For years, many Gulf states combined strategic openness to Israel with efforts to reduce friction with Tehran. This was not appeasement in any simplistic sense, nor was it moral or strategic surrender. It was a responsible attempt to lower the temperature of the region while creating the conditions for growth, reform, and internal development.

The 2023 Saudi-Iranian normalization brokered by China was one expression of that logic. So too were efforts across the region to compartmentalize differences, avoid direct military entanglement, and prioritize domestic transformation. These were understandable policies adopted by states that had every reason to protect their populations and economies from another cycle of endless war.

But recent events have demonstrated that diplomatic management alone cannot guarantee immunity from direct aggression. Iran has shown that it is willing to test the region’s deterrence thresholds in increasingly open ways. This has not invalidated the Gulf states’ search for stability; rather, it has revealed the limits of stability without sufficient deterrence.

That distinction matters. The lesson is not that the Gulf was wrong to seek peace. The lesson is that peace requires stronger strategic foundations than de-escalation alone can provide when facing an adversary prepared to exploit restraint.

Toward a New Regional Security Logic

A new regional reality is therefore coming into view. The old model of hedging is not disappearing overnight, but it is being recalibrated by force. Direct threats to civilian infrastructure, maritime security, economic corridors, and national sovereignty are pushing regional actors toward a more integrated security framework.

This does not mean every Gulf state will move at the same speed or with the same public posture. Some will remain more cautious, others more forward-leaning. Some will continue to privilege diplomatic language, while others will invest more visibly in military and intelligence coordination. But the overall direction is increasingly clear: stronger air and missile defense, deeper strategic coordination with the United States, and a greater recognition that Israel is part of the region’s long-term deterrence architecture.

This emerging framework is not ideological. It is pragmatic. It is being shaped not by abstract alignment, but by the basic imperatives of survival, sovereignty, and modernization.

The Strategic Meaning of the Present Moment

The present moment should therefore be understood not as a repudiation of Gulf policy, but as the next stage in its evolution. Gulf leaders took risks for peace, for economic transformation, and for regional integration. They chose the path of construction over destruction. They invested in diplomacy, development, and new partnerships because they believed the Middle East could move beyond permanent crisis.

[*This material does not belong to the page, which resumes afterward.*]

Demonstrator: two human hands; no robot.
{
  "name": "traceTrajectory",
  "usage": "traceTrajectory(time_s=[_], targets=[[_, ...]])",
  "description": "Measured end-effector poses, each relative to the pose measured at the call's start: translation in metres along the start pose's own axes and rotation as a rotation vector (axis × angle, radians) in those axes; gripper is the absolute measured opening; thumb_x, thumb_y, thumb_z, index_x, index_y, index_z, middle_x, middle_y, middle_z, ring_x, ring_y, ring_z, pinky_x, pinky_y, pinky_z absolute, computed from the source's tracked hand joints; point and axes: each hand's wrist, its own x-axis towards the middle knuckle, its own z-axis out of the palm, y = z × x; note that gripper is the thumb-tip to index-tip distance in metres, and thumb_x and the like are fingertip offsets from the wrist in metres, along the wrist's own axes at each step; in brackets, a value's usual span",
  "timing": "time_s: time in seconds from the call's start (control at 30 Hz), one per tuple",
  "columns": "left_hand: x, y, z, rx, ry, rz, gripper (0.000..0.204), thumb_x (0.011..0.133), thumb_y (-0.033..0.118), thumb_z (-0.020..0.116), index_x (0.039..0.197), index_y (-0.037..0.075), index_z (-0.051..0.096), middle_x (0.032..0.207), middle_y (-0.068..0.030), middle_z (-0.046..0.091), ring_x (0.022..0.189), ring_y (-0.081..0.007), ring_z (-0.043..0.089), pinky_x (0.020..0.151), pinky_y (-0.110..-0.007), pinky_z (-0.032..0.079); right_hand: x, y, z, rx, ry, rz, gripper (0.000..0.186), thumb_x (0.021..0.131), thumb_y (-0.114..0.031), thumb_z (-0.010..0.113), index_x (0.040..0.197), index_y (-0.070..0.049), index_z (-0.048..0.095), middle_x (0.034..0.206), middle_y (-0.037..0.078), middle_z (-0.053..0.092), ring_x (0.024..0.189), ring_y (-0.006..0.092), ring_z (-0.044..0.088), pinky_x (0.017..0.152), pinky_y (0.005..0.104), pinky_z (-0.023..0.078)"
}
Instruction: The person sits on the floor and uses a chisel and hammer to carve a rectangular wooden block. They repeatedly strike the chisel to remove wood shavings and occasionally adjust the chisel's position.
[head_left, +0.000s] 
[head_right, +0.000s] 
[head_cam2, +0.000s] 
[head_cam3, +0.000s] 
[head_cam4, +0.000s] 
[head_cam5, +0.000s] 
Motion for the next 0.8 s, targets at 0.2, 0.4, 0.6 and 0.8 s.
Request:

Iran’s actions have not discredited that vision. They have made its defense more urgent.

The strategic question now is no longer whether the region wants stability. It does. The question is what kind of regional architecture can actually secure it. Increasingly, the answer points toward a layered order built on deterrence, interoperability, strategic clarity, and cooperation among the United States, Israel, and key Arab partners.

The Gulf’s recalibration is therefore not a retreat from prudence. It is prudence adapting to a harsher reality.

Dr. Daniela Giulia Traub
Dr. Daniela Giulia Traub is a post-doctoral fellow at the Moshe Dayan Center for Middle Eastern and African Studies at Tel Aviv University, a fellow at the Friedberg Economic Institute, and a bestselling author.